Lord knows, leaders have never been models of perfection. Nobody illustrates that point better than Thomas Jefferson, Declaration of Independence author and third U.S.president.

Jefferson’s mind, heart and actions conflicted with one another his whole life. His behavior at some point contradicted almost everything he believed in.

Example 1: The man who wrote that all men should be free once observed after one of his slaves ran away that a man who has tasted freedom can never be a slave again. Yet, Jefferson’s estate continued to hold slaves, even after his death.

Example 2: He wrote: “Were it left to me to decide whether we should have a government without newspapers or newspapers without a government, I should not hesitate for a moment to prefer the latter.” Yet, Jefferson quietly urged state officials to press libel charges against editors who criticized his presidency.

But inconsistent behavior didn’t make Jefferson a hypocrite.
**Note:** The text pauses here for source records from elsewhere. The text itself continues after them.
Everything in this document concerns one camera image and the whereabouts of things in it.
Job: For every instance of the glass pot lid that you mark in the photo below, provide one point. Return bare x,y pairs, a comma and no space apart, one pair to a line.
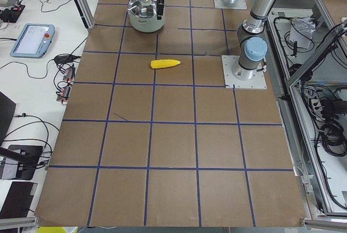
143,8

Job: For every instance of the yellow corn cob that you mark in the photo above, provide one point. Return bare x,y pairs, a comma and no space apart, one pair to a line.
164,63

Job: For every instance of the pale green cooking pot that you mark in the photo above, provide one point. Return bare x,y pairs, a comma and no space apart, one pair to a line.
146,25

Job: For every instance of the blue teach pendant near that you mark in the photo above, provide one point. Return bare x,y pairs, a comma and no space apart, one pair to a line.
33,41

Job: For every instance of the crumpled white paper bag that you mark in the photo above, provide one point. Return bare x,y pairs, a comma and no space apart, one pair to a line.
301,32

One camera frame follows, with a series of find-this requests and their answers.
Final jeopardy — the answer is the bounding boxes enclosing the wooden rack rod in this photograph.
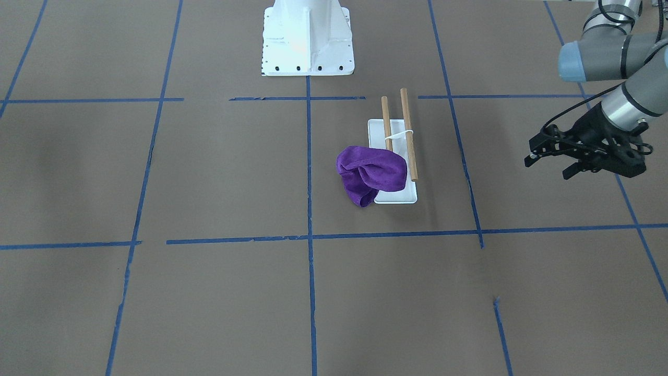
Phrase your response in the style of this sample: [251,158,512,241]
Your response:
[381,96,393,152]
[399,88,419,182]

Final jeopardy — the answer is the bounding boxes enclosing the near wooden rack rod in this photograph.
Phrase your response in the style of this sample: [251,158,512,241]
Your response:
[381,96,393,152]

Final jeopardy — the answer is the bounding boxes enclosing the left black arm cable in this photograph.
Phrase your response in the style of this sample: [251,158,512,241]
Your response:
[540,0,668,152]

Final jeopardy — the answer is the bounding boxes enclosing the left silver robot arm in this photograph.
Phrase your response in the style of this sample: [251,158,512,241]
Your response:
[524,1,667,180]

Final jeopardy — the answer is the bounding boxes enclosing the white towel rack base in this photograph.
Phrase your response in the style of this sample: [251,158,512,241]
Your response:
[368,119,419,204]

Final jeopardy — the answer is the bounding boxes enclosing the white pedestal column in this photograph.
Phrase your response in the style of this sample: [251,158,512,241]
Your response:
[261,1,355,77]

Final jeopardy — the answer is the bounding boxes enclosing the purple towel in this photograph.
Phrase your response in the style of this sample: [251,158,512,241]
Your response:
[336,146,408,208]

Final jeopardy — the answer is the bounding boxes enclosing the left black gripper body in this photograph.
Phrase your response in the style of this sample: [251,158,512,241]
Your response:
[571,104,633,157]

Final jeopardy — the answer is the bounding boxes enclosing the far wooden rack rod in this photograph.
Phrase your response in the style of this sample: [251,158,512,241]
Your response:
[399,88,419,182]

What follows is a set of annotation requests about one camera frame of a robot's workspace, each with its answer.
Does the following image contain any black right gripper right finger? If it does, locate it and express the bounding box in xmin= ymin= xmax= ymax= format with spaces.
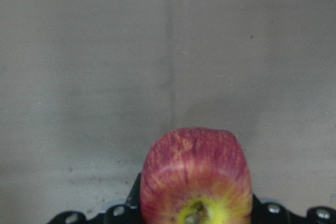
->
xmin=251 ymin=194 xmax=264 ymax=224

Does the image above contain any red yellow cut apple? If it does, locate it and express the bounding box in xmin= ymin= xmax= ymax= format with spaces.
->
xmin=140 ymin=127 xmax=253 ymax=223

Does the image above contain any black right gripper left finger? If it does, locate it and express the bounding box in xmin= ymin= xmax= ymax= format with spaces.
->
xmin=125 ymin=173 xmax=143 ymax=224

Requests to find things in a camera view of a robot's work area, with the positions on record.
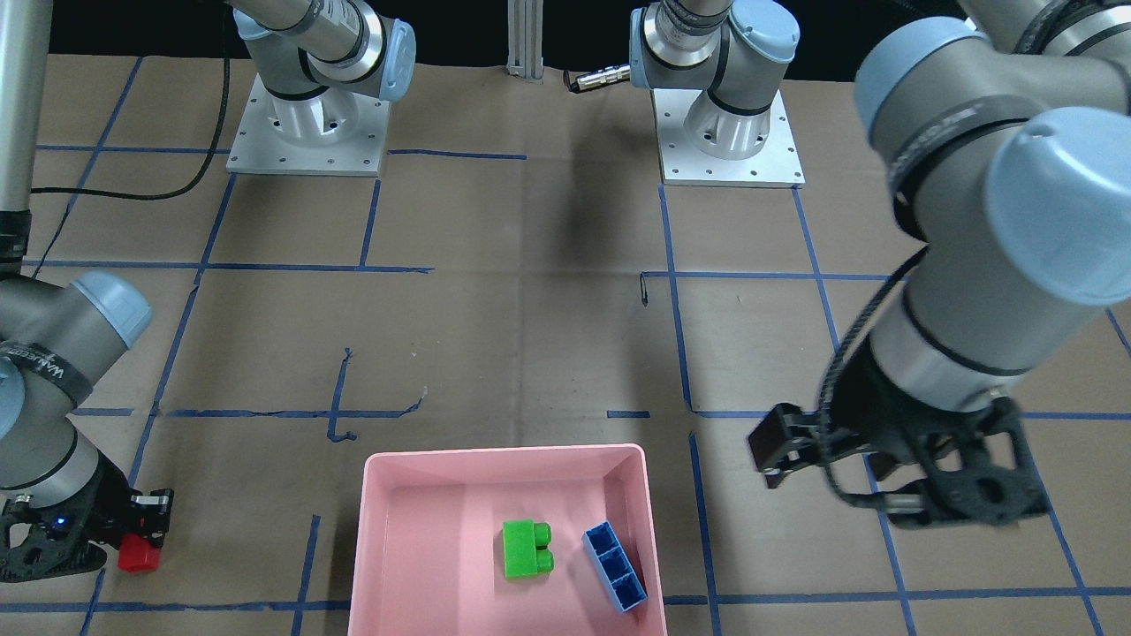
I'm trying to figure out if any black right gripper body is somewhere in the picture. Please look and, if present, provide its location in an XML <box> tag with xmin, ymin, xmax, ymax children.
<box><xmin>1</xmin><ymin>458</ymin><xmax>175</xmax><ymax>583</ymax></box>

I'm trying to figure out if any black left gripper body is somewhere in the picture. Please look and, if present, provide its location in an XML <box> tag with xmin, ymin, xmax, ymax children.
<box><xmin>746</xmin><ymin>349</ymin><xmax>1048</xmax><ymax>530</ymax></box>

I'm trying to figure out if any red toy block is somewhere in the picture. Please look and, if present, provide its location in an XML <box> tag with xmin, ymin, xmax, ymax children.
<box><xmin>116</xmin><ymin>533</ymin><xmax>162</xmax><ymax>574</ymax></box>

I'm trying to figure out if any blue toy block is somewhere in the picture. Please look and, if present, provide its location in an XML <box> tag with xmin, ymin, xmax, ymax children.
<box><xmin>581</xmin><ymin>519</ymin><xmax>648</xmax><ymax>613</ymax></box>

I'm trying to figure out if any green toy block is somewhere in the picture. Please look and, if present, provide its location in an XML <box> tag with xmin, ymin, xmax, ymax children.
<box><xmin>501</xmin><ymin>519</ymin><xmax>555</xmax><ymax>581</ymax></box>

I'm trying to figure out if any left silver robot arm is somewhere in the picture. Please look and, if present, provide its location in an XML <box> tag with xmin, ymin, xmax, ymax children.
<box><xmin>748</xmin><ymin>1</ymin><xmax>1128</xmax><ymax>530</ymax></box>

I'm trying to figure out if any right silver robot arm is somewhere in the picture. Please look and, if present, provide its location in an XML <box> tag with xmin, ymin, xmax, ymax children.
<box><xmin>1</xmin><ymin>1</ymin><xmax>418</xmax><ymax>584</ymax></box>

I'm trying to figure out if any pink plastic box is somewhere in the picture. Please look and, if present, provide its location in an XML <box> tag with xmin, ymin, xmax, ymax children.
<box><xmin>348</xmin><ymin>442</ymin><xmax>667</xmax><ymax>635</ymax></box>

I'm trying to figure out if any metal cylinder connector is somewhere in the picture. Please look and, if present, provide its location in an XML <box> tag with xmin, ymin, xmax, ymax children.
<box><xmin>563</xmin><ymin>65</ymin><xmax>631</xmax><ymax>95</ymax></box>

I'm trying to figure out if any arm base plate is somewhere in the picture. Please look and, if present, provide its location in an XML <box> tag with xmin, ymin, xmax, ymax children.
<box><xmin>650</xmin><ymin>89</ymin><xmax>808</xmax><ymax>189</ymax></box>
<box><xmin>226</xmin><ymin>78</ymin><xmax>391</xmax><ymax>178</ymax></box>

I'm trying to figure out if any aluminium frame post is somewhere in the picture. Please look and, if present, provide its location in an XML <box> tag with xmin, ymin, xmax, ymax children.
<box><xmin>506</xmin><ymin>0</ymin><xmax>544</xmax><ymax>83</ymax></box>

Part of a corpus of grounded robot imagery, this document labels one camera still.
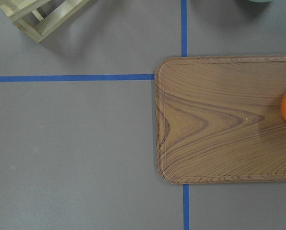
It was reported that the brown wooden tray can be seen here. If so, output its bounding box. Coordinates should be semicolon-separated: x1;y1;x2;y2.
155;55;286;184

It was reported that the light wooden mug rack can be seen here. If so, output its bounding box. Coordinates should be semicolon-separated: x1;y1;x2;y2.
0;0;89;43

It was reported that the mint green bowl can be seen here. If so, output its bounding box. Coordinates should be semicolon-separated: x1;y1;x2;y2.
248;0;273;3

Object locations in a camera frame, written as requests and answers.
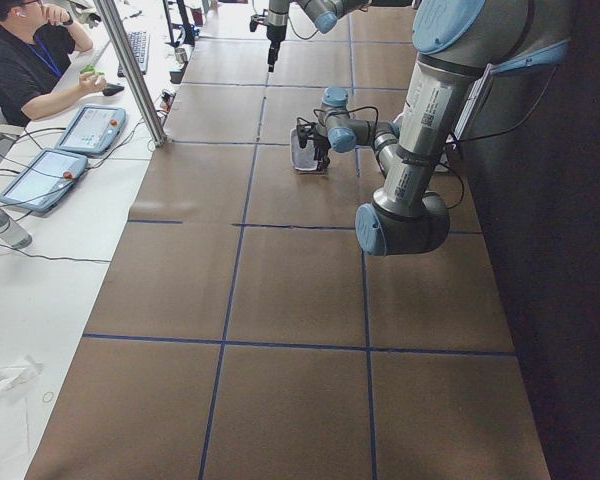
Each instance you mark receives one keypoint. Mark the far blue teach pendant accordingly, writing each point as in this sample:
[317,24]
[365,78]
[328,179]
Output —
[93,130]

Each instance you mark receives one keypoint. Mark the green plastic toy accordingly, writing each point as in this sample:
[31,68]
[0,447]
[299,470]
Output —
[91,70]

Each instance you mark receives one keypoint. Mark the black computer mouse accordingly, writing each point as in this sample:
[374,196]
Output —
[112,89]

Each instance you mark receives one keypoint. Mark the person in black shirt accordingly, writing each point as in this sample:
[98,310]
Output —
[36,41]

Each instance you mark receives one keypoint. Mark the aluminium frame post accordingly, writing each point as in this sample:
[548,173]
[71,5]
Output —
[118,36]

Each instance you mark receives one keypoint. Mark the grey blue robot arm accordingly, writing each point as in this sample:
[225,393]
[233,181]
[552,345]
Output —
[456,42]
[323,14]

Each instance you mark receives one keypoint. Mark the pink grey microfibre towel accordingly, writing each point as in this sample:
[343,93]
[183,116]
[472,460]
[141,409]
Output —
[302,160]

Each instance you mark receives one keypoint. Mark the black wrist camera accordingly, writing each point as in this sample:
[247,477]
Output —
[257,20]
[305,131]

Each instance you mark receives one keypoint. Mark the crumpled white tissue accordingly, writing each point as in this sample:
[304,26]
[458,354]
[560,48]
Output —
[22,371]

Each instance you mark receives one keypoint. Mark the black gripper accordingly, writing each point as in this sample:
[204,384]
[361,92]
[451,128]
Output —
[321,142]
[273,32]

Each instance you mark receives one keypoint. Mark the grey water bottle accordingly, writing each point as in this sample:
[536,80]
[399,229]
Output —
[12,233]

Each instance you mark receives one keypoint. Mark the rubber band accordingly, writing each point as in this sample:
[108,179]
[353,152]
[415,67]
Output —
[48,397]

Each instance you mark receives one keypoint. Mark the metal cup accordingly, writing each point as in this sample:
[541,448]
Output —
[181,55]

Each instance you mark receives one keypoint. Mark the blue teach pendant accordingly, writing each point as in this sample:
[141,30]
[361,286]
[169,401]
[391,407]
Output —
[45,180]
[93,130]

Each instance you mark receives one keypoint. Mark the near blue teach pendant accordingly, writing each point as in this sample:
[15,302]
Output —
[45,180]

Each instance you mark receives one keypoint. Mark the black keyboard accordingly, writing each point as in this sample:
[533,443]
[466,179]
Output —
[139,44]

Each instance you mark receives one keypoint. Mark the brown paper table cover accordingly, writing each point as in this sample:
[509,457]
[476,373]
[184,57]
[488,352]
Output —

Disappointing, sometimes, yes. An imperfect leader, he guided the country more through his ideals than his actions: While Jefferson trusted in“the good sense of our people” to steer the nation forward, he also believed that freedom needed a firm push, and he pushed it.

Lesson: By virtue of training yourself in leadership skills, you’ll often know exactly how you’re supposed to perform in a given situation. That doesn’t mean you’ll always be able to carry it off perfectly. If your leadership opportunity turns out to be disappointing, consider the experience a lesson, and apply your knowledge and beliefs better next time.

— Adapted from “Life, Liberty and the Pursuit of Thomas Jefferson,” Walter Kirn, Time.